The envelopes around stars contain icy grain mantles similar in composition to those present in dense clouds (e.g., Thi et al. 2002, Pontoppidan et al. 2005) that will be exposed to photon and ion irradiation from the central star and the surrounding diffuse ISM, thus providing a new scenario for energetic ice processing (e.g. Muñoz Caro & Schutte 2003). These envelopes often give rise to disks, which can lead to planetary systems. The evolution of the solar nebula led to the formation of comets, asteroids, and planetesimals.

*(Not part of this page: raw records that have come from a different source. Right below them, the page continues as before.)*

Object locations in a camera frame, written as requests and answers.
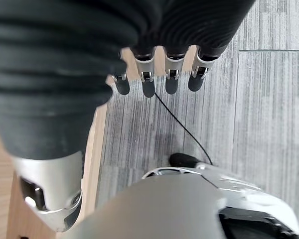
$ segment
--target black rubber stopper
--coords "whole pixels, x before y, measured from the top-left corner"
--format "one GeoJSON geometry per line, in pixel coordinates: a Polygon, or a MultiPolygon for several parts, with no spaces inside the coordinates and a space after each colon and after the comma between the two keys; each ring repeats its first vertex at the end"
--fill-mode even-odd
{"type": "Polygon", "coordinates": [[[121,95],[127,95],[130,92],[130,84],[128,79],[126,78],[124,81],[122,77],[117,77],[117,81],[115,82],[116,89],[121,95]]]}
{"type": "Polygon", "coordinates": [[[194,168],[200,162],[202,161],[184,153],[174,153],[169,157],[169,164],[172,167],[194,168]]]}
{"type": "Polygon", "coordinates": [[[176,93],[177,88],[178,88],[178,79],[176,80],[174,76],[171,76],[170,79],[166,78],[165,89],[167,93],[173,95],[176,93]]]}
{"type": "Polygon", "coordinates": [[[193,74],[190,74],[188,88],[193,92],[199,91],[201,86],[203,85],[203,82],[204,79],[202,79],[200,75],[193,77],[193,74]]]}
{"type": "Polygon", "coordinates": [[[155,94],[155,83],[154,81],[150,82],[149,80],[145,80],[142,82],[143,93],[147,98],[153,97],[155,94]]]}

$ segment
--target wooden floor
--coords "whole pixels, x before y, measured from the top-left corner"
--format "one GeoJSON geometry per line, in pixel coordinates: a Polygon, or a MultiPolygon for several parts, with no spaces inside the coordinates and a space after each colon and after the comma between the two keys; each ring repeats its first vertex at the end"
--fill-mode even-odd
{"type": "MultiPolygon", "coordinates": [[[[164,77],[156,77],[157,94],[217,166],[286,200],[299,219],[299,0],[257,1],[197,93],[188,90],[189,73],[182,73],[173,96],[164,77]]],[[[205,158],[161,103],[143,96],[139,80],[127,96],[114,91],[97,207],[167,165],[171,153],[205,158]]]]}

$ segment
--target silver metal bracket
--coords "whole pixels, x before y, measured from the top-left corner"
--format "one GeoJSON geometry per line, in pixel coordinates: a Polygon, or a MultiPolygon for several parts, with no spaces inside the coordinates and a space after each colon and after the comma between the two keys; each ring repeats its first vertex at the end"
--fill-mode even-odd
{"type": "Polygon", "coordinates": [[[123,73],[123,74],[120,75],[120,76],[112,75],[111,77],[112,77],[112,79],[113,79],[114,82],[117,82],[117,81],[118,81],[118,77],[121,77],[122,81],[125,81],[125,80],[126,80],[126,73],[123,73]]]}
{"type": "Polygon", "coordinates": [[[165,72],[166,78],[174,77],[175,80],[179,78],[181,69],[183,67],[184,57],[180,59],[171,59],[165,53],[165,72]]]}
{"type": "Polygon", "coordinates": [[[136,66],[138,68],[141,81],[144,83],[145,80],[152,82],[154,80],[154,56],[148,61],[140,61],[135,59],[136,66]]]}
{"type": "Polygon", "coordinates": [[[196,78],[197,75],[200,75],[201,78],[204,79],[211,66],[215,63],[216,59],[212,61],[204,61],[199,58],[198,52],[199,47],[196,49],[196,54],[193,61],[192,75],[194,78],[196,78]]]}

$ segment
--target robotic hand
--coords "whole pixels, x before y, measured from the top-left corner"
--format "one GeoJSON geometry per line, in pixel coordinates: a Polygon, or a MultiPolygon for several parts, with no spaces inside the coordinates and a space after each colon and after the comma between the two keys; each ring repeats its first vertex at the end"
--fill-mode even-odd
{"type": "Polygon", "coordinates": [[[57,232],[77,219],[89,128],[112,94],[106,76],[121,94],[130,89],[123,47],[152,97],[155,47],[174,94],[197,45],[188,87],[198,91],[253,1],[0,0],[0,136],[32,210],[57,232]]]}
{"type": "Polygon", "coordinates": [[[237,176],[174,154],[64,239],[299,239],[292,209],[237,176]]]}

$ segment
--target black wire
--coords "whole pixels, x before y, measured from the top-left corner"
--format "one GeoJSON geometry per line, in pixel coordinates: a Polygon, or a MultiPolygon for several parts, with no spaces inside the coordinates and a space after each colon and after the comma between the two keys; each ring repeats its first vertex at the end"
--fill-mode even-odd
{"type": "Polygon", "coordinates": [[[170,109],[167,107],[167,105],[161,100],[161,98],[156,94],[155,92],[155,96],[158,98],[158,100],[162,103],[162,105],[165,107],[165,109],[170,113],[171,116],[173,116],[173,118],[180,124],[180,126],[183,127],[183,129],[196,141],[196,143],[198,143],[199,147],[204,151],[204,153],[206,154],[206,157],[209,160],[210,165],[213,165],[213,162],[211,161],[208,153],[206,152],[205,148],[201,145],[201,143],[195,138],[195,136],[193,136],[193,134],[191,132],[188,131],[188,129],[179,121],[179,119],[172,113],[172,111],[170,111],[170,109]]]}

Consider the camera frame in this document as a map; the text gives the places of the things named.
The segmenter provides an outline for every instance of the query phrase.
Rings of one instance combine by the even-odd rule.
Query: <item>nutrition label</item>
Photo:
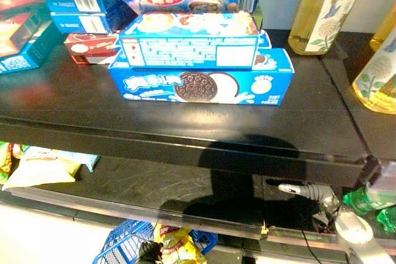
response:
[[[255,47],[256,39],[141,38],[139,45],[146,66],[223,66],[218,62],[224,61],[224,66],[243,67],[251,66],[252,58],[246,53]]]

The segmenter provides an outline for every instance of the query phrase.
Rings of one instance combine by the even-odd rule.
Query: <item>bottle label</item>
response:
[[[393,29],[381,47],[370,59],[359,76],[355,85],[359,96],[370,101],[373,94],[382,88],[396,72],[396,29]]]
[[[324,0],[305,48],[306,52],[322,52],[330,48],[354,2],[355,0]]]

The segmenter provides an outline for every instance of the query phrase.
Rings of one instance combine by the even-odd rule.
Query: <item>barcode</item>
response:
[[[74,0],[80,12],[100,12],[97,0]]]
[[[86,33],[106,33],[99,16],[82,15],[79,19]]]
[[[253,7],[254,0],[239,0],[239,10],[253,12]]]

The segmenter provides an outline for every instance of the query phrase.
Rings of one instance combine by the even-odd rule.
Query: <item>oil bottle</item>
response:
[[[355,0],[301,0],[289,45],[302,55],[325,54],[338,35]]]

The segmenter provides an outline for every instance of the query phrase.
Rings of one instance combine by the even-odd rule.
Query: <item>blue basket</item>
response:
[[[152,240],[150,223],[129,219],[109,233],[93,264],[133,264],[139,257],[140,245]]]
[[[189,235],[202,255],[206,255],[217,244],[218,236],[215,233],[191,230]]]
[[[150,223],[129,219],[109,233],[107,240],[93,264],[133,264],[139,257],[143,242],[153,241],[153,226]],[[217,234],[192,230],[196,247],[206,255],[217,244]]]

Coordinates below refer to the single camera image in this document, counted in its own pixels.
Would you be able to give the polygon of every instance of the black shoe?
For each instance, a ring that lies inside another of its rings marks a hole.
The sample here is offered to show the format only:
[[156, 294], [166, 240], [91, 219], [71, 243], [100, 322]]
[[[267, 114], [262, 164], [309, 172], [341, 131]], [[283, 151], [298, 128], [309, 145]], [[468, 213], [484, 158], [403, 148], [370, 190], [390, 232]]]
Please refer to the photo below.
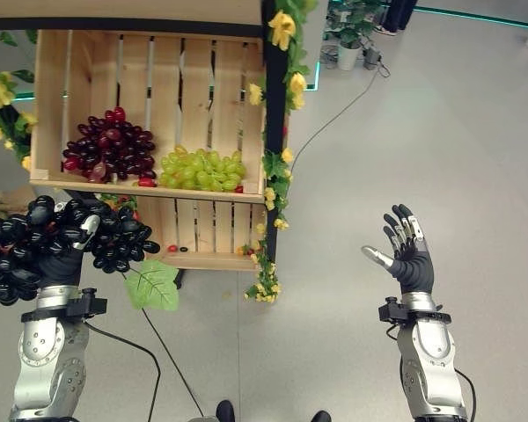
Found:
[[232, 403], [229, 400], [223, 400], [217, 405], [215, 416], [219, 422], [235, 422], [235, 411], [232, 408]]
[[318, 411], [311, 419], [311, 422], [331, 422], [331, 415], [325, 411]]

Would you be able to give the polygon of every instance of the wooden crate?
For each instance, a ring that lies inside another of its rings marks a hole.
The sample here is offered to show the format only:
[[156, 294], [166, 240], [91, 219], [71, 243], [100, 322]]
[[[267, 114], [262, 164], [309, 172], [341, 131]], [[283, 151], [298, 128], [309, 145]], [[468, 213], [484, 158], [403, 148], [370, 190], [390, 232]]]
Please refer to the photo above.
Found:
[[[138, 197], [142, 221], [153, 229], [152, 240], [163, 245], [157, 258], [178, 268], [254, 271], [239, 246], [261, 240], [256, 230], [266, 222], [261, 204], [213, 200]], [[176, 244], [187, 252], [166, 251]]]
[[[263, 203], [262, 107], [244, 95], [263, 73], [260, 40], [197, 34], [40, 31], [36, 62], [38, 124], [31, 183], [89, 192]], [[78, 123], [122, 106], [154, 134], [154, 170], [177, 144], [188, 150], [242, 149], [245, 193], [89, 184], [62, 171], [62, 150]]]

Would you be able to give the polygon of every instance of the small red berry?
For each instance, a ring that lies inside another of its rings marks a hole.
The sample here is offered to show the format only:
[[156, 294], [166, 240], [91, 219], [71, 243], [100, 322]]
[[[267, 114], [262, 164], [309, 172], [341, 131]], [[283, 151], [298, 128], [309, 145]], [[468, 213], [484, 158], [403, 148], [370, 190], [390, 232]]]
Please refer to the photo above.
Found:
[[139, 178], [139, 186], [155, 187], [157, 184], [152, 178]]
[[115, 121], [125, 121], [125, 110], [121, 107], [114, 108]]

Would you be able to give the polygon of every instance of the red grapes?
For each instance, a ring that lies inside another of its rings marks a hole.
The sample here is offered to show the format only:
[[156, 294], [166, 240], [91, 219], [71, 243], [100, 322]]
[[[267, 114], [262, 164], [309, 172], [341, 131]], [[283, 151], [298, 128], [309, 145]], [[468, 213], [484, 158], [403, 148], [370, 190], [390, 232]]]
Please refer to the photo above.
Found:
[[150, 180], [140, 186], [155, 186], [152, 133], [125, 119], [125, 110], [115, 107], [106, 110], [104, 118], [90, 116], [88, 124], [79, 124], [83, 137], [67, 142], [64, 170], [78, 172], [92, 183], [126, 180], [131, 174]]

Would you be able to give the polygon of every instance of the black robotic finger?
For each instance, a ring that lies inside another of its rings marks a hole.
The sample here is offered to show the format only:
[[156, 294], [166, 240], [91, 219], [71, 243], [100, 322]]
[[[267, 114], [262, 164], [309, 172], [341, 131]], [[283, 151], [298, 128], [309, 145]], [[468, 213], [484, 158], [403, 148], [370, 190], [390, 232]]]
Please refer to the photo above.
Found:
[[417, 244], [419, 250], [426, 251], [426, 244], [424, 243], [424, 234], [422, 233], [421, 224], [417, 218], [413, 215], [410, 209], [403, 204], [399, 205], [399, 210], [407, 217], [408, 223], [411, 226], [411, 230], [414, 234], [414, 242]]
[[397, 233], [399, 240], [403, 245], [402, 247], [404, 248], [407, 245], [407, 236], [405, 235], [405, 230], [389, 214], [384, 214], [384, 220], [395, 231], [395, 233]]
[[411, 230], [411, 226], [408, 223], [407, 217], [401, 212], [399, 207], [396, 205], [393, 205], [391, 210], [397, 215], [397, 218], [399, 218], [399, 221], [401, 222], [401, 226], [403, 226], [403, 229], [405, 230], [405, 236], [407, 237], [407, 244], [411, 244], [413, 242], [413, 231]]
[[391, 243], [391, 246], [393, 247], [393, 255], [395, 258], [399, 258], [400, 256], [400, 243], [399, 239], [397, 238], [397, 235], [393, 230], [391, 230], [389, 227], [384, 226], [384, 233], [389, 237], [389, 242]]

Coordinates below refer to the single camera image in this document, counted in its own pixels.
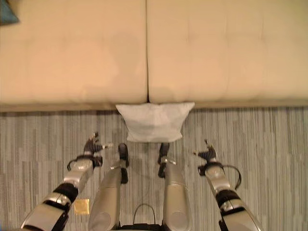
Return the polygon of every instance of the floor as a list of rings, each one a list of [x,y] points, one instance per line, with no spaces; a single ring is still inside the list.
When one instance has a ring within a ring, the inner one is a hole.
[[[0,224],[17,228],[63,179],[66,164],[82,153],[93,131],[101,143],[126,142],[127,128],[114,112],[51,112],[0,114]],[[183,139],[171,144],[169,155],[185,177],[193,231],[219,231],[219,212],[205,178],[198,175],[207,138],[224,164],[236,165],[243,182],[240,197],[265,231],[308,230],[308,108],[193,110],[182,128]],[[159,144],[128,142],[129,182],[122,187],[121,223],[131,224],[141,203],[154,207],[162,220],[164,180],[156,164]],[[95,169],[79,198],[93,203],[104,173],[117,159],[116,148],[102,152],[103,167]],[[231,182],[237,175],[226,170]],[[69,213],[65,230],[86,231],[88,215]],[[138,223],[153,223],[151,209],[142,207]]]

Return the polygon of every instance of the teal object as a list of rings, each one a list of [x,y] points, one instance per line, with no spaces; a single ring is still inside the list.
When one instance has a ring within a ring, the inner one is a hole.
[[[15,16],[6,0],[0,0],[0,24],[18,23],[19,19]]]

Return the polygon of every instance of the white pillow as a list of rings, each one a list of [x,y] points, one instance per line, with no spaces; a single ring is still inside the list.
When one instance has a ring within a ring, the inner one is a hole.
[[[173,142],[182,138],[182,124],[194,103],[116,106],[128,127],[128,141]]]

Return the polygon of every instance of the cushion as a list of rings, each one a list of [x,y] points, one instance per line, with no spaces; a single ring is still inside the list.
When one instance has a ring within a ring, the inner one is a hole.
[[[0,111],[147,101],[144,1],[23,0],[18,16],[0,27]]]
[[[128,141],[173,142],[182,138],[181,127],[194,103],[117,105],[128,127]]]
[[[149,0],[149,99],[308,105],[308,1]]]
[[[0,0],[0,25],[17,23],[19,20],[6,0]]]

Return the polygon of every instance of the striped carpet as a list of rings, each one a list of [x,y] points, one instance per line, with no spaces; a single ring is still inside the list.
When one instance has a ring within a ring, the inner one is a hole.
[[[114,112],[51,112],[0,114],[0,224],[17,228],[27,213],[63,179],[66,164],[82,153],[93,131],[102,143],[126,142],[127,128]],[[183,139],[171,144],[169,155],[184,174],[193,231],[218,231],[219,212],[192,155],[211,142],[219,160],[236,165],[243,182],[238,194],[265,231],[308,230],[308,108],[193,110],[183,124]],[[164,180],[156,164],[159,144],[128,142],[129,182],[121,192],[121,223],[131,224],[141,203],[163,213]],[[116,148],[103,151],[103,168],[95,169],[79,198],[93,203],[104,173],[117,159]],[[231,182],[237,175],[226,170]],[[86,231],[88,215],[74,214],[65,230]],[[151,209],[141,207],[138,223],[152,223]]]

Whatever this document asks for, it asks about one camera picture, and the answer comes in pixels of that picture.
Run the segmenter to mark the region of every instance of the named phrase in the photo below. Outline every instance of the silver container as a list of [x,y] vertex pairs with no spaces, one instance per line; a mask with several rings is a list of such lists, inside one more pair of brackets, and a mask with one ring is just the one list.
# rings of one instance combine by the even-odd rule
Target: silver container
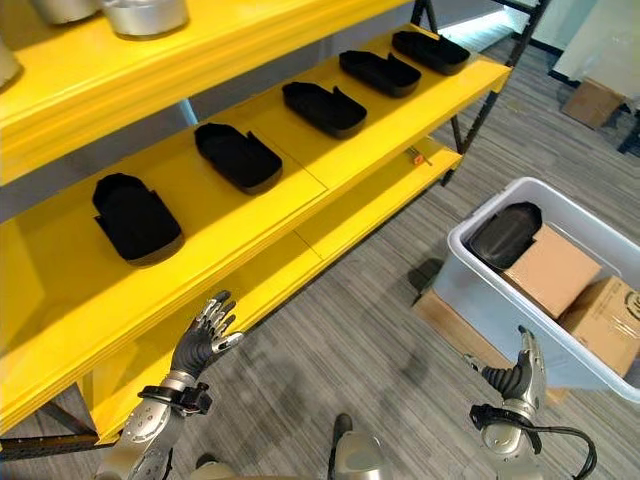
[[189,20],[184,0],[102,0],[102,10],[122,35],[157,35]]
[[54,25],[90,17],[100,9],[98,0],[31,0],[31,4],[44,21]]
[[15,77],[20,68],[16,57],[0,39],[0,87]]

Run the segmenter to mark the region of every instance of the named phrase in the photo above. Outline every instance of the black object in bin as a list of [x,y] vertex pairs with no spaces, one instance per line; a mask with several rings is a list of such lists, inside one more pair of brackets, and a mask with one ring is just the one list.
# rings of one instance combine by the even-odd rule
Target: black object in bin
[[207,123],[195,137],[200,155],[244,193],[265,192],[282,176],[282,159],[251,132],[245,137],[230,125]]
[[139,178],[115,173],[98,182],[96,221],[118,254],[135,266],[169,258],[184,244],[180,225],[158,194]]
[[348,50],[340,54],[340,67],[350,75],[392,97],[406,97],[418,86],[422,74],[390,53],[384,59],[375,53]]
[[514,203],[476,230],[466,247],[493,270],[503,271],[533,245],[533,236],[541,226],[538,206],[530,202]]
[[293,82],[282,87],[282,92],[287,107],[332,137],[351,137],[364,125],[366,108],[338,87],[328,92],[315,83]]
[[422,65],[442,75],[455,75],[469,60],[469,50],[444,38],[431,38],[420,32],[397,32],[393,34],[393,46]]

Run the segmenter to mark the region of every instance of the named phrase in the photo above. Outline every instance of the yellow shelf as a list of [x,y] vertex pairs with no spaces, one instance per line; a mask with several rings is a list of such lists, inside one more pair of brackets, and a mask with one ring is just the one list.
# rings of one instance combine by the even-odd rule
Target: yellow shelf
[[[405,25],[398,30],[428,34],[413,25]],[[238,111],[250,115],[257,132],[295,158],[328,188],[334,189],[355,184],[372,169],[378,168],[381,165],[379,160],[397,156],[490,90],[500,90],[511,71],[478,55],[458,75],[445,77],[395,51],[391,47],[392,34],[379,36],[360,50],[383,57],[393,52],[420,70],[422,78],[418,88],[408,97],[393,99],[363,86],[340,69],[337,57],[295,78],[300,82],[317,83],[327,90],[337,85],[367,109],[365,126],[354,139],[346,142],[335,140],[310,128],[306,121],[284,105],[281,86],[251,99]]]
[[461,159],[430,139],[415,148],[432,165],[415,166],[403,153],[296,228],[324,263],[342,255]]
[[96,16],[45,25],[0,0],[0,31],[24,74],[0,94],[0,184],[403,0],[187,0],[190,23],[125,40]]
[[[388,41],[385,35],[373,48]],[[338,84],[366,105],[366,126],[349,140],[302,122],[284,107],[279,88],[212,118],[254,131],[283,158],[283,178],[263,195],[246,196],[222,179],[201,159],[189,129],[0,225],[0,372],[7,372],[0,434],[339,199],[438,121],[500,88],[510,71],[483,57],[455,77],[421,70],[418,91],[404,99],[346,77],[335,60],[303,75]],[[174,214],[186,244],[172,258],[136,269],[117,256],[91,204],[97,180],[112,172],[141,178]]]
[[[237,299],[232,330],[248,330],[460,160],[432,140],[416,148],[433,166],[415,166],[408,155],[400,155],[211,289],[231,290]],[[178,338],[205,298],[163,320],[80,383],[103,443],[122,428],[140,401],[137,393],[166,375]]]
[[[233,112],[214,121],[247,129]],[[247,196],[198,155],[192,137],[171,137],[0,227],[1,431],[282,236],[288,218],[325,191],[272,146],[283,178]],[[97,180],[117,171],[155,189],[184,232],[182,249],[151,268],[122,260],[93,218]]]
[[[232,328],[243,331],[291,295],[319,263],[313,250],[290,233],[207,293],[233,292],[238,305]],[[200,296],[163,320],[83,379],[82,394],[101,439],[108,440],[122,428],[145,385],[162,381],[178,339],[206,297]]]

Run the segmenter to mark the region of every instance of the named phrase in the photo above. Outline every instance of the shelf leg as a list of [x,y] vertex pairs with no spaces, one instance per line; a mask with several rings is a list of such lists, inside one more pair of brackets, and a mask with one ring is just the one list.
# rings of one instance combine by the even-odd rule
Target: shelf leg
[[427,20],[429,20],[429,28],[433,33],[438,33],[438,23],[436,22],[436,12],[433,11],[433,3],[427,0],[424,5],[427,12]]
[[191,106],[191,102],[188,98],[180,100],[178,106],[180,107],[180,112],[184,117],[184,121],[187,122],[187,125],[192,126],[198,124],[198,116],[196,115],[196,112],[193,111],[193,107]]
[[422,21],[422,12],[425,9],[425,0],[416,0],[413,2],[413,13],[411,14],[411,23],[416,26],[420,26]]
[[[549,2],[551,2],[551,0],[540,0],[538,4],[533,8],[532,13],[529,16],[529,22],[527,23],[527,26],[522,31],[520,40],[513,47],[513,50],[511,50],[509,59],[505,63],[507,67],[515,68],[515,66],[518,64],[518,61],[520,60],[520,57],[522,56],[524,49],[529,44],[529,41],[533,36],[533,32],[538,26],[538,22],[540,22],[540,19],[542,18],[544,11],[549,5]],[[480,110],[480,113],[478,113],[478,116],[473,121],[473,125],[471,126],[469,133],[467,133],[467,137],[464,139],[464,144],[462,145],[462,152],[459,152],[459,153],[463,153],[463,154],[467,153],[467,151],[469,150],[469,147],[471,146],[471,143],[473,142],[473,139],[478,134],[480,127],[482,126],[485,119],[489,115],[489,112],[495,105],[496,100],[498,100],[498,93],[495,93],[495,92],[489,93],[489,96],[485,100],[484,105],[482,105],[482,109]]]
[[454,173],[455,170],[447,170],[447,173],[445,173],[444,176],[440,179],[440,185],[446,187],[447,183],[449,183]]
[[44,404],[40,411],[68,428],[72,435],[51,435],[0,440],[0,462],[48,457],[62,453],[82,452],[111,445],[96,445],[98,434],[84,422],[53,402]]

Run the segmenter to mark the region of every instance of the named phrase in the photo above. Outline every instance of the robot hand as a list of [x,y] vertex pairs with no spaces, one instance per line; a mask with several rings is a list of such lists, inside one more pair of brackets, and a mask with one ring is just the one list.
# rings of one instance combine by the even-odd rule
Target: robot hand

Comets are presumably formed by agglomeration of icy dust particles during or prior to the formation of the Solar System, although their materials could be processed at later stages, as the presence of crystalline silicates and minerals formed at high temperatures indicates (see Muñoz Caro 2010 for a short review). Some are known to be rich in organics, as found by the Halley missions (Kissel & Krueger 1987) and more recently by Stardust (Kissel et al. 2004). The ESA-Rosetta mission is currently orbiting Comet 67P/Churyumov-Gerasimenko. The Philae lander was designed to analyze in situ the properties of the nucleus. The early Earth was bombarded by comets and asteroids (e.g. Schoenberg et al. 2002). This exogenous delivery provided a significant amount of organic matter that might have contributed to the origin of life (e.g. Chyba & Sagan 1992). It is therefore of high interest to study the processes leading to the formation of organic matter in space, including ice irradiation, and to characterize cometary organics (Muñoz Caro & Dartois 2013). Rosetta is being a great success since unprecedented data is measured by the orbiter instruments and Philae performed a series of measurements after the landing that may be continued in the coming weeks, probably depending on the current status of the communication antenna. In particular, this mission is providing valuable data on the physical parameters and the dynamics of the ejected dust due to the ice sublimation from the comet nucleus (Moreno et al. 2007, 2014; Muñoz et al. 2012) and the in situ chemical characterization of the dust (Goesmann et al. 2015).